La ringrazio per questa domanda perché è un punto fondamentale che invece faccio sempre fatica a esplicitare. Da ministro e da persona che conosce da vicino il mondo della disabilità, la mia più grande aspirazione – che è insieme anche l’aspirazione più umile – è quella di semplificare alcuni percorsi. Per esempio nello scrivere il decreto attuativo sulla valutazione di base e sul progetto di vita ho riconvocato più volte il tavolo di lavoro, per ragionare su come togliere le valutazioni multiple per chi ha situazioni specifiche come quella di una patologia degenerativa riconosciuta, perché è assurdo che una persona debba stare a disposizione della burocrazia.
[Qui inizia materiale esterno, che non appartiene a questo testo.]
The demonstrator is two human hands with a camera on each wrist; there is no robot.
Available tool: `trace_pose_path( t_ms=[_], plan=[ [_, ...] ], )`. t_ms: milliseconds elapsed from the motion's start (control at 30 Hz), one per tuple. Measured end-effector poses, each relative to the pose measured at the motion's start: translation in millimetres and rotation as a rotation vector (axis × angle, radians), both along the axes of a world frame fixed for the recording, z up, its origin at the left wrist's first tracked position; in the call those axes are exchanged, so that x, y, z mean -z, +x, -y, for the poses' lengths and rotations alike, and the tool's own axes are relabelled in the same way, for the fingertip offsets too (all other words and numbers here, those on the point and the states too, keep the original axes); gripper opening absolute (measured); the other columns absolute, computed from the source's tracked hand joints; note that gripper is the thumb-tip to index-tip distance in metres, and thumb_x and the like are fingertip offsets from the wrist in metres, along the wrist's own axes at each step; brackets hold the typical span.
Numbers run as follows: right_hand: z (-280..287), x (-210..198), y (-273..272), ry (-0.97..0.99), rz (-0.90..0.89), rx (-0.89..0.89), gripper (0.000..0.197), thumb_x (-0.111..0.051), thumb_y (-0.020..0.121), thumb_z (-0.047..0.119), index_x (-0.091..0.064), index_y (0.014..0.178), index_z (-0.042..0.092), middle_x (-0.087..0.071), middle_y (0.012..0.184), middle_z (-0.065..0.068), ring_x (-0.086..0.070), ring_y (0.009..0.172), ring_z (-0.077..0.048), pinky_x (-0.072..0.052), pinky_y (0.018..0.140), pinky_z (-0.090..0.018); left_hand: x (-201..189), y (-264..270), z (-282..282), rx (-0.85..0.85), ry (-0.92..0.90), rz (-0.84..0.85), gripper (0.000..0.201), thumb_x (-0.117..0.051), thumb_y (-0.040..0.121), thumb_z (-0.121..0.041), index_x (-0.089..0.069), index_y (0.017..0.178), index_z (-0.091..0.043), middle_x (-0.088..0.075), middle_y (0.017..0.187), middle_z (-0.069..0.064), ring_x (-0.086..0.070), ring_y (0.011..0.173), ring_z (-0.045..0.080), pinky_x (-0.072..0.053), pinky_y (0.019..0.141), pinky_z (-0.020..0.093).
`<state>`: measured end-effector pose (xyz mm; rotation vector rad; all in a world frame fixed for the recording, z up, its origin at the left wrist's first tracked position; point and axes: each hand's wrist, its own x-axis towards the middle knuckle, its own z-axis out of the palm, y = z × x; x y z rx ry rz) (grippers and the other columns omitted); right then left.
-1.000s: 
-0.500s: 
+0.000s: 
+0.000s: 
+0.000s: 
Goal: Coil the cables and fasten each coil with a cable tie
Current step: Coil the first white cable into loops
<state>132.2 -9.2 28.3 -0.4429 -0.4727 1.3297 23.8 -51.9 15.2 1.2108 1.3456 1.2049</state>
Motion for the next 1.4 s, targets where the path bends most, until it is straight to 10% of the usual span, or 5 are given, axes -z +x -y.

Quindi la prima cosa è togliere le valutazioni successive alla prima, naturalmente tranne che per gli aggravamenti e per alcune eccezioni. La seconda cosa sono gli atti di avvio del procedimento di richiesta di invalidità: ce ne sarà uno e non due o tre come oggi. Ci sarà anche la possibilità per tutti i medici di avviare la procedura tramite l’Inps, mentre adesso solo alcuni medici possono fare richiesta… Spiegheremo tutte queste novità nel dettaglio appena i decreti andranno in Consiglio dei Ministri, però diciamo che io – davanti a questa riforma epocale – vorrei poter dire: «Abbiamo provato a semplificare la vita delle persone».